- [Description of the task]: In the entries below, find each line with the word "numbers" and return it.

Stored items:
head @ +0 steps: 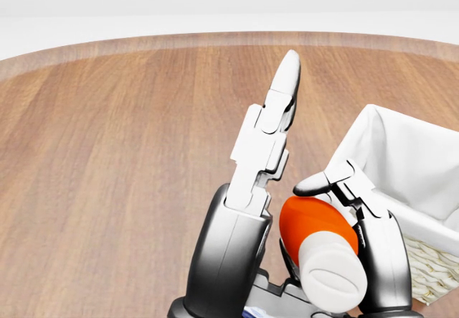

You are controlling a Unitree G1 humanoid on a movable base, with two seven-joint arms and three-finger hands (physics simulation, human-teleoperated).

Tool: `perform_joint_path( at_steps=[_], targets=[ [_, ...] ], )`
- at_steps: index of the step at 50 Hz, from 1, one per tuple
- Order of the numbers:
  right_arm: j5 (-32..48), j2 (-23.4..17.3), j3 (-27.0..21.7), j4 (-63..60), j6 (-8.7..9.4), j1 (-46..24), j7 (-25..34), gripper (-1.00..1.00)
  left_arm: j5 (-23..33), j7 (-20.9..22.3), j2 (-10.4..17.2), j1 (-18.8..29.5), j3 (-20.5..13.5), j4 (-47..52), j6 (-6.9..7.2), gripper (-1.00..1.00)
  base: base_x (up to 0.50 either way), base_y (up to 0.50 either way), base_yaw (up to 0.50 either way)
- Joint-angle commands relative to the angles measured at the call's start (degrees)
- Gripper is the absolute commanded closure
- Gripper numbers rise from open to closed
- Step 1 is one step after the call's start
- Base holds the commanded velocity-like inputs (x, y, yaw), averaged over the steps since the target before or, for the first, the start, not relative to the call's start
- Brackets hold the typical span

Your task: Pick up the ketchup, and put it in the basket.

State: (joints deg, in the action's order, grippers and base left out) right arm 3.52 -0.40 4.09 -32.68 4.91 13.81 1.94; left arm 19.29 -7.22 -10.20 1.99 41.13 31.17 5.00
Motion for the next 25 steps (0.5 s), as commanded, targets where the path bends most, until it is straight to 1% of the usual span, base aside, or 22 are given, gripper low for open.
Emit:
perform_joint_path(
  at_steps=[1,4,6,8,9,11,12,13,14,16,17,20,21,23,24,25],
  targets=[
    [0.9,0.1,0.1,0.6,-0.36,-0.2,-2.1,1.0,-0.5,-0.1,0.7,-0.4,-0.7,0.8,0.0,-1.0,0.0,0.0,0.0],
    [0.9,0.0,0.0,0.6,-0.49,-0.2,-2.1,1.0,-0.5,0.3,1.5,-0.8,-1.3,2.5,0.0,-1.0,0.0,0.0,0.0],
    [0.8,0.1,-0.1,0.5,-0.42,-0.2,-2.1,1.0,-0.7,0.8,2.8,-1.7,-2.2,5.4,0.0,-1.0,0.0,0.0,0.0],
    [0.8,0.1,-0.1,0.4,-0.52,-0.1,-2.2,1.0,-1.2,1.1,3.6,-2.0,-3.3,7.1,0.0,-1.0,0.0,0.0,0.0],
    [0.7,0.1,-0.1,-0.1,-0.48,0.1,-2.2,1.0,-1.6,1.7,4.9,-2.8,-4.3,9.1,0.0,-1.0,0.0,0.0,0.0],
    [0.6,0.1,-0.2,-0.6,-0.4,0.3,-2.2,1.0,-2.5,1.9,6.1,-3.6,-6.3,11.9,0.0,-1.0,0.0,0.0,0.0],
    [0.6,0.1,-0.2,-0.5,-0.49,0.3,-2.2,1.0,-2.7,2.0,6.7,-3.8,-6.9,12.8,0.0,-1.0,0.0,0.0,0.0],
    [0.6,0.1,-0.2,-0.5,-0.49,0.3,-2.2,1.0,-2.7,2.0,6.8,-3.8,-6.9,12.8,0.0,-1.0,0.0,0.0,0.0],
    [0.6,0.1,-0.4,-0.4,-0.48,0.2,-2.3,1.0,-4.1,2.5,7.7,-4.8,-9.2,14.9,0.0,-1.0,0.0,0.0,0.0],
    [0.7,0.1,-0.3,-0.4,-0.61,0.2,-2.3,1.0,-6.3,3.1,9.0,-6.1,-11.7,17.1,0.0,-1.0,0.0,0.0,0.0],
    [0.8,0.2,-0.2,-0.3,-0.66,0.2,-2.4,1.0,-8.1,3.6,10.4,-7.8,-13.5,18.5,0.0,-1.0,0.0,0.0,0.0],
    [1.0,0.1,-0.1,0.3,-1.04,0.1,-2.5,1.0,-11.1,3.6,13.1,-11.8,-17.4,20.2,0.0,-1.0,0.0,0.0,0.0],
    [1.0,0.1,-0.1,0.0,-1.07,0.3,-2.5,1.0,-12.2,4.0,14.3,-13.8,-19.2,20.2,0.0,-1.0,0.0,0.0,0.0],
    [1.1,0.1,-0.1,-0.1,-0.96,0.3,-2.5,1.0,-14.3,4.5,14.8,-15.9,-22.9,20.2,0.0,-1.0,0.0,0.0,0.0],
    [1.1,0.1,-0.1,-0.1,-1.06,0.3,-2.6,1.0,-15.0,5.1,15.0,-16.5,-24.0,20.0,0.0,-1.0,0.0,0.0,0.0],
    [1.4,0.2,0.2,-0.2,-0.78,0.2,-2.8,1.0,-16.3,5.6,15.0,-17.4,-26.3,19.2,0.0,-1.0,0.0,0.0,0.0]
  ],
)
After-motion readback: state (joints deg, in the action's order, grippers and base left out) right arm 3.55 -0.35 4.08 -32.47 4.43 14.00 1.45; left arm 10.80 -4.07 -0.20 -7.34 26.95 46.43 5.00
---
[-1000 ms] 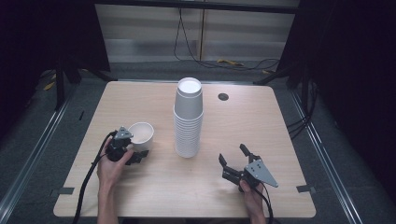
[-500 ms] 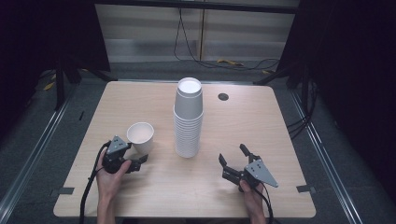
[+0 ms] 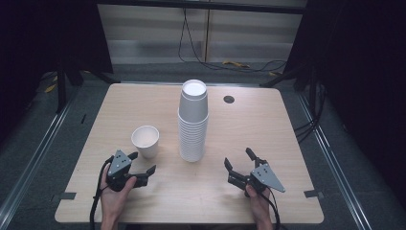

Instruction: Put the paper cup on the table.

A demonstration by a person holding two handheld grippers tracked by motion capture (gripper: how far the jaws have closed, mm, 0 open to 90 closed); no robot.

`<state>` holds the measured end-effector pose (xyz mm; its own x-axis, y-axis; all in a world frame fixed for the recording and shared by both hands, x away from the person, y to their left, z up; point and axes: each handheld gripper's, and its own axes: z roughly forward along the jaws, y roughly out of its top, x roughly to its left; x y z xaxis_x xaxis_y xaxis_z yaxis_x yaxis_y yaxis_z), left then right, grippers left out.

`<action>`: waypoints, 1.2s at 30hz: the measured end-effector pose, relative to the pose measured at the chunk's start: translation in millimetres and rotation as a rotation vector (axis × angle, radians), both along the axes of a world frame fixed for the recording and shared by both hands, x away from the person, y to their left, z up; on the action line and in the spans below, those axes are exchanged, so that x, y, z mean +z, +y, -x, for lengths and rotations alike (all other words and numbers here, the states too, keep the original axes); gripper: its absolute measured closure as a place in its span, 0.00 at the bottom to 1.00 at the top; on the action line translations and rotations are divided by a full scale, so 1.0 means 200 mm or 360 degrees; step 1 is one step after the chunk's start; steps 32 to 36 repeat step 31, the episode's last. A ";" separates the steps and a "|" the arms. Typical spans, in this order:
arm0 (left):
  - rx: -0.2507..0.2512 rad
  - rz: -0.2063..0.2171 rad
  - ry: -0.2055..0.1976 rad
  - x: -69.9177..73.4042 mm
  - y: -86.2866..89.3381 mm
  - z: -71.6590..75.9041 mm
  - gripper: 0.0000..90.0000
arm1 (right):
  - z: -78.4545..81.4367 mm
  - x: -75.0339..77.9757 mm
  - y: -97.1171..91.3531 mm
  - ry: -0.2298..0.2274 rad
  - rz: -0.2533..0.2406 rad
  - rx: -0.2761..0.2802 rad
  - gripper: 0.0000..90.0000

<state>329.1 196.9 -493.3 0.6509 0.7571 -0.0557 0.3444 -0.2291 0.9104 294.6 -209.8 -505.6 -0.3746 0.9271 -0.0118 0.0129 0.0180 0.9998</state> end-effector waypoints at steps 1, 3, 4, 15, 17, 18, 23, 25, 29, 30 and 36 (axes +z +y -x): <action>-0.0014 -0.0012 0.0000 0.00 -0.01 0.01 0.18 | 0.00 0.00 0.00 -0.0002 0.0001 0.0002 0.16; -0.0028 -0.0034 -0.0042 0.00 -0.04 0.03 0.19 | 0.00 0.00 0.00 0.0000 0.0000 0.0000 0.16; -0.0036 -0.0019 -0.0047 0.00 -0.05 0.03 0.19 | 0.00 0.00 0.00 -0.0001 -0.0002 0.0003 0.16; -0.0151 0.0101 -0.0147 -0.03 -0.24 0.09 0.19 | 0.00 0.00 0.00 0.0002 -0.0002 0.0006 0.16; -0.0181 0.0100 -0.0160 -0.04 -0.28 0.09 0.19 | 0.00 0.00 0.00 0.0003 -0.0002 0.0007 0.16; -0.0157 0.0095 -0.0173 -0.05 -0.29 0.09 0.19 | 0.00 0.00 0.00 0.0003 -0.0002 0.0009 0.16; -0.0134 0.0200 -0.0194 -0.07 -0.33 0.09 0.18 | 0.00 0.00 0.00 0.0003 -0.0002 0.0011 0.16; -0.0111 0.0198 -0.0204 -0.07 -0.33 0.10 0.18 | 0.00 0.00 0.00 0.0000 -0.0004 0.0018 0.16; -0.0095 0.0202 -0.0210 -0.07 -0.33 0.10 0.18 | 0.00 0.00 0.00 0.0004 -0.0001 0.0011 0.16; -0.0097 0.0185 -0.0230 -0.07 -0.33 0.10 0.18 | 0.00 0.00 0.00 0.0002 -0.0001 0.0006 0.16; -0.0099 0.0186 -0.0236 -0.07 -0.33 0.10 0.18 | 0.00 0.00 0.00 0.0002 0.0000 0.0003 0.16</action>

- [Solved problem]:
- Order of the numbers:
- Gripper numbers rise from open to closed
`<action>`: waypoints, 1.2s at 30hz: the measured end-effector pose, relative to the pose measured at the chunk's start: translation in millimetres and rotation as a rotation vector (axis × angle, radians), both along the axes of a world frame fixed for the recording and shared by both hands, x away from the person, y to their left, z up; on the action line and in the spans below, those axes are exchanged, so that x, y, z mean +z, +y, -x, for lengths and rotations alike (all other words and numbers here, the states too, keep the original axes); gripper: its absolute measured closure as a place in its span, 0.00 at the bottom to 1.00 at the top; on the action line translations and rotations are divided by a full scale, so 1.0 means 200 mm or 360 degrees; step 1 is one step after the chunk's start; steps 32 to 36 repeat step 31, the episode's last. A ";" separates the steps and a "|" the arms. Typical spans, in this order:

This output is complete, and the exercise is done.